Kaisa Matomäki, Maksym Radziwill, Joni Teräväinen, Tamar Ziegler and I have uploaded to the arXiv our paper Higher uniformity of bounded multiplicative functions in short intervals on average. This paper (which originated from a working group at an AIM workshop on Sarnak’s conjecture) focuses on the local Fourier uniformity conjecture for bounded multiplicative functions such as the Liouville function ${\lambda}$. One form of this conjecture is the assertion that

$\displaystyle \int_0^X \| \lambda \|_{U^k([x,x+H])}\ dx = o(X) \ \ \ \ \ (1)$

as ${X \rightarrow \infty}$ for any fixed ${k \geq 0}$ and any ${H = H(X) \leq X}$ that goes to infinity as ${X \rightarrow \infty}$, where ${U^k([x,x+H])}$ is the (normalized) Gowers uniformity norm. Among other things this conjecture implies (logarithmically averaged version of) the Chowla and Sarnak conjectures for the Liouville function (or the Möbius function), see this previous blog post.
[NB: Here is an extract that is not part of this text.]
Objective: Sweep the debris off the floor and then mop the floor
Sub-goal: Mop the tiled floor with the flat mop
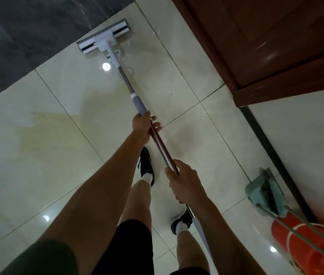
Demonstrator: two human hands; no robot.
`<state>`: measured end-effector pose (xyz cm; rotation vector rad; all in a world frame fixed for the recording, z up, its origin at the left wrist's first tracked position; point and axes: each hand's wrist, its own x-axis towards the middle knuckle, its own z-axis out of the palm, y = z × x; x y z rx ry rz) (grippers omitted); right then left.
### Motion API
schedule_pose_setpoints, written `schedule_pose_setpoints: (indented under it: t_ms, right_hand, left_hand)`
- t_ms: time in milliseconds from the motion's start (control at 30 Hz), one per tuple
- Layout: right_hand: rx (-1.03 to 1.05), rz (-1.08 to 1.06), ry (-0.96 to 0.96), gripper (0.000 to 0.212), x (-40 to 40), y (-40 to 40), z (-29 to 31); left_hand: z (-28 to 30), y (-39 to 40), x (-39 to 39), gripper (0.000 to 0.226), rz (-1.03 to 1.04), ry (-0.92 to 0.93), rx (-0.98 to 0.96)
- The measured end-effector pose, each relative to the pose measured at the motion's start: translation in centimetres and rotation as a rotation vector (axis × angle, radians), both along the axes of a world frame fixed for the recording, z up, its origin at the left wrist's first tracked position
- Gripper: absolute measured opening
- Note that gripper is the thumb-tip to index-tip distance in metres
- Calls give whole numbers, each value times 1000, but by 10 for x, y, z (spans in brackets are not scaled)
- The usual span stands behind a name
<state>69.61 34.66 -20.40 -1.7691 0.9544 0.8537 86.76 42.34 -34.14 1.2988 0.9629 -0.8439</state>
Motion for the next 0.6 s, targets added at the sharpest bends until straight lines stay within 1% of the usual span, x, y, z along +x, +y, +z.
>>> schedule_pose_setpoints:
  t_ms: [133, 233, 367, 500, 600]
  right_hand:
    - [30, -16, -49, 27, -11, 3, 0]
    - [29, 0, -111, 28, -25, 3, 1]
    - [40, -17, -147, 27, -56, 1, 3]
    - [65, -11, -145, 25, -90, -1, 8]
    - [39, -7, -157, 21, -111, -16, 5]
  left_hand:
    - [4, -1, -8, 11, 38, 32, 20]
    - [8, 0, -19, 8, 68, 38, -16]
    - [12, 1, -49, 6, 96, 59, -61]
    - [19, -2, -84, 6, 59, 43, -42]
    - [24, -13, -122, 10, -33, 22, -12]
The conjecture gets more difficult as ${k}$ increases, and also becomes more difficult the more slowly ${H}$ grows with ${X}$. The ${k=0}$ conjecture is equivalent to the assertion

$\displaystyle \int_0^X |\sum_{x \leq n \leq x+H} \lambda(n)| \ dx = o(HX)$

which was proven (for arbitrarily slowly growing ${H}$) in a landmark paper of Matomäki and Radziwill, discussed for instance in this blog post.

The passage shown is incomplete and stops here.